Design, Setting, and Participants Cross-sectional study of all residents with advanced cognitive impairment who had Minimum Data Set assessments within 60 days of April 1, 1999, (N = 186 835) and who resided in Medicare- or Medicaid-certified US nursing homes.

Main Outcomes Measures Facility and resident characteristics described in the 1999 On-line Survey Certification of Automated Records and the 1999 Minimum Data Set. Multivariate analysis using generalized estimating equations determined the facility and resident factors independently associated with feeding tube use.

Results Thirty-four percent of residents with advanced cognitive impairment had feeding tubes (N = 63 101). Resident characteristics associated with a greater likelihood of feeding tube use included younger age, nonwhite race, male sex, divorced marital status, lack of advance directives, a recent decline in functional status, and no diagnosis of Alzheimer disease. Controlling for these patient factors, residents living in facilities that were for profit (adjusted odds ratio [OR], 1.09; 95% confidence interval [CI], 1.06-1.12); located in an urban area (OR, 1.14; 95% CI, 1.11-1.16); having more than 100 beds (OR, 1.04; 95% CI, 1.01-1.07); and lacking a special dementia care unit (OR, 1.11; 95% CI, 1.07-1.15) had a higher likelihood of having a feeding tube. Additionally, feeding tube use was more likely among residents living in facilities that had a smaller proportion of residents with do-not-resuscitate orders, had a higher prevalence of nonwhite residents, and lacked a nurse practitioner or physician assistant on staff.

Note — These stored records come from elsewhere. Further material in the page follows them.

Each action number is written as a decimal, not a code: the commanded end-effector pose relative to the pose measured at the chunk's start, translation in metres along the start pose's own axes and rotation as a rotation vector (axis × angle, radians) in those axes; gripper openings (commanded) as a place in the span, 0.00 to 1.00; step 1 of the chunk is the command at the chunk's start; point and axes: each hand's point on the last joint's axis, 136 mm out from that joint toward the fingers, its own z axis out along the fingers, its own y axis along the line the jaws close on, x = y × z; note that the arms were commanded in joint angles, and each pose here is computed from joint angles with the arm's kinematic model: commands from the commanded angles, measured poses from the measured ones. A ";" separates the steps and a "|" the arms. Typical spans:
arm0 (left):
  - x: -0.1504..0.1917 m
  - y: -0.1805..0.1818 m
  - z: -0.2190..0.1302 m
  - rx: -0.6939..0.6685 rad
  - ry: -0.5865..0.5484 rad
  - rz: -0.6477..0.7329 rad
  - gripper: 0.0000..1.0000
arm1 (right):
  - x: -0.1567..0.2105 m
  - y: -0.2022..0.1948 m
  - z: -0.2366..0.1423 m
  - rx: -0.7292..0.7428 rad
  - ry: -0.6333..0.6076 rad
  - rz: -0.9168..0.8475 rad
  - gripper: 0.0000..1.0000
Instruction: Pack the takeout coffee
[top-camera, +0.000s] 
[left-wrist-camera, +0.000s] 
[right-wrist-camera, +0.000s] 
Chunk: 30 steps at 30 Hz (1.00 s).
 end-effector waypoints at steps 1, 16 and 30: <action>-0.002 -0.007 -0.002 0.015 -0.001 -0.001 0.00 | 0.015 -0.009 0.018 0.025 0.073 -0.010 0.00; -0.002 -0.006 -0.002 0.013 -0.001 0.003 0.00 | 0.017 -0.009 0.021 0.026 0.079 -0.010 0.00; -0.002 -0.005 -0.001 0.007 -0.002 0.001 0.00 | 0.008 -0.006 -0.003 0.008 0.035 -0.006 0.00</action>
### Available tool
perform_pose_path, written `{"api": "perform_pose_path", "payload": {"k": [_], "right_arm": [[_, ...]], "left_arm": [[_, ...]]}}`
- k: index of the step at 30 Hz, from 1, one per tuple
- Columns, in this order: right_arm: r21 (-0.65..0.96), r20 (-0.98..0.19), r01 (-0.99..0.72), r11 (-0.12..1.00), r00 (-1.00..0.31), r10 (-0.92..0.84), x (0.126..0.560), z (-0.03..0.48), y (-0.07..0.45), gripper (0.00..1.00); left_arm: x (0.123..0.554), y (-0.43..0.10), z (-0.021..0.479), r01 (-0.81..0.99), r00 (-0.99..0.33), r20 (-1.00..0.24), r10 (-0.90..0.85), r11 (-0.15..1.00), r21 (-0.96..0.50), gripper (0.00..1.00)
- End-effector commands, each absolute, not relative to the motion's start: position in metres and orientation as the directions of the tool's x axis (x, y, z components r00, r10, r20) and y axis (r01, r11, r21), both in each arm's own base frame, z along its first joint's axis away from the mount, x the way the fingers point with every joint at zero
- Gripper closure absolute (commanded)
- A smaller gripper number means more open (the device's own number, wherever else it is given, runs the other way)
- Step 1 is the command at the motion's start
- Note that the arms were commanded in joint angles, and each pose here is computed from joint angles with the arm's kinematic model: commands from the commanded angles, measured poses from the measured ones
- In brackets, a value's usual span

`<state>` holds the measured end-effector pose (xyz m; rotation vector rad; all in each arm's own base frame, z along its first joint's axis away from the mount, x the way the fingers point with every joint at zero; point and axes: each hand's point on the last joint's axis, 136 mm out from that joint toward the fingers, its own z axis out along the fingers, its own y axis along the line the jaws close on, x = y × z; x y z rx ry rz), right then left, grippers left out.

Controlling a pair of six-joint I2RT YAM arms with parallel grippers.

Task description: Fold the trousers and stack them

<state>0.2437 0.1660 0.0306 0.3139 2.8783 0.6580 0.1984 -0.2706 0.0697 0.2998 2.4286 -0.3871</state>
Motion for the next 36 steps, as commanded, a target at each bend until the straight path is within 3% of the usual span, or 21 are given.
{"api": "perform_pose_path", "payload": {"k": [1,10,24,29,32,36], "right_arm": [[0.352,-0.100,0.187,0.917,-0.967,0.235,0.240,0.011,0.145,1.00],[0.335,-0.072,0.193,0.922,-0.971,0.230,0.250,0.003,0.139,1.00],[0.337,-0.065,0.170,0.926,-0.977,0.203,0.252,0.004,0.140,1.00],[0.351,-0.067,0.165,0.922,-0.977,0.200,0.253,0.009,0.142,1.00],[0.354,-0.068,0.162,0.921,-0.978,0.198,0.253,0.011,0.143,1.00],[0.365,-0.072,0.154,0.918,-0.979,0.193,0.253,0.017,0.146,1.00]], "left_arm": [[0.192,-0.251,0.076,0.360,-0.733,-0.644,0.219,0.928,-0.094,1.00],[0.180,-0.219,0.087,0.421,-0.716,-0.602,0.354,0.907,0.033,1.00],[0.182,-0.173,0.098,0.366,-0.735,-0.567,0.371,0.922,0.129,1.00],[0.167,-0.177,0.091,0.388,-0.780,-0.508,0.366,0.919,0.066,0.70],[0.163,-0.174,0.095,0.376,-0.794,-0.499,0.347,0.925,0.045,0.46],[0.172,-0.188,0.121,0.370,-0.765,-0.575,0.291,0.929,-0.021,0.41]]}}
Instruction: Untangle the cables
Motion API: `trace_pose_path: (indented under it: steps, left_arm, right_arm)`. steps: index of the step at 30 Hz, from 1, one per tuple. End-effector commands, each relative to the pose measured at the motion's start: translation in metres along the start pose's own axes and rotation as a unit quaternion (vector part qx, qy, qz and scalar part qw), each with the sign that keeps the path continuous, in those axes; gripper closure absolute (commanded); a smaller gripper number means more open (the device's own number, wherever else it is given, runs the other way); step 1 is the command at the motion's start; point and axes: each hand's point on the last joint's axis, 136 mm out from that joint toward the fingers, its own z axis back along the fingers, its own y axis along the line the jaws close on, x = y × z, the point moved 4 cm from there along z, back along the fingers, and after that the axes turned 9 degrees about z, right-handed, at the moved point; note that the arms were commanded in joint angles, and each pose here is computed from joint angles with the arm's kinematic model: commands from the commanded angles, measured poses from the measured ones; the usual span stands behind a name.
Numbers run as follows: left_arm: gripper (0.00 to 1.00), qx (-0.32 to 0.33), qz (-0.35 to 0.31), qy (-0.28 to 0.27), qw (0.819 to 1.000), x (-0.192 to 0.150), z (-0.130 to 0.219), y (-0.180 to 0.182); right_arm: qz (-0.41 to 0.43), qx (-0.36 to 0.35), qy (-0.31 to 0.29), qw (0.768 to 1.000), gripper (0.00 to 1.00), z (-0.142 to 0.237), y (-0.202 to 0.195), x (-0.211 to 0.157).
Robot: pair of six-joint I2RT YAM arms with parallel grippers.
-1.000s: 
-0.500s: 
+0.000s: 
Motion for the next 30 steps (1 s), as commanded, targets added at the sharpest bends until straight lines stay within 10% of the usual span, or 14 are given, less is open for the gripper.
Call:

Conclusions More than one third of severely cognitively impaired residents in US nursing homes have feeding tubes. Feeding tube use is independently associated with both the residents' clinical characteristics and the nursing homes' fiscal, organizational, and demographic features.

Figures in this Article

A growing proportion of the approximately 4 million older US adults with Alzheimer disease or other dementias are now surviving to the advanced stages of their illness. Eating and swallowing problems typically develop during the terminal stages of dementias. Whether to initiate feeding tube use or to focus on comfort is one of the most challenging dilemmas facing families, clinicians, and institutions caring for these patients.1,2

The widespread use of feeding tubes among older persons with advanced cognitive impairment in the United States3 is concerning amid growing empirical data and expert opinion indicating that feeding tube use has no demonstrable health benefits in this population and may be associated with increased risks and discomfort.1,2 For physician and/or institution practice to change, the factors that influence feeding tube use among individuals with advanced cognitive impairment must be understood. These influences may include the clinical characteristics of the patient, the quality of the shared decision-making process, cultural attitudes toward death and dying, and organizational features specific to the health care environment in which the patient is receiving care.

The prevalence of feeding tube use varies considerably among nursing home residents with advanced dementia who are living in different facilities,4 states,3,5 and countries.6 These observations suggest that broader influences, which are external to the patient, are important determinants of this practice. A recent study found a 10-fold variation in feeding tube use across the United States.3 However, only state differences in the use of do-not-resuscitate (DNR) orders were found to be associated with the practice, whereas regional laws governing hydration and state Medicaid reimbursement policies were not. Therefore, additional research is needed to understand the substantial variation in feeding tube use.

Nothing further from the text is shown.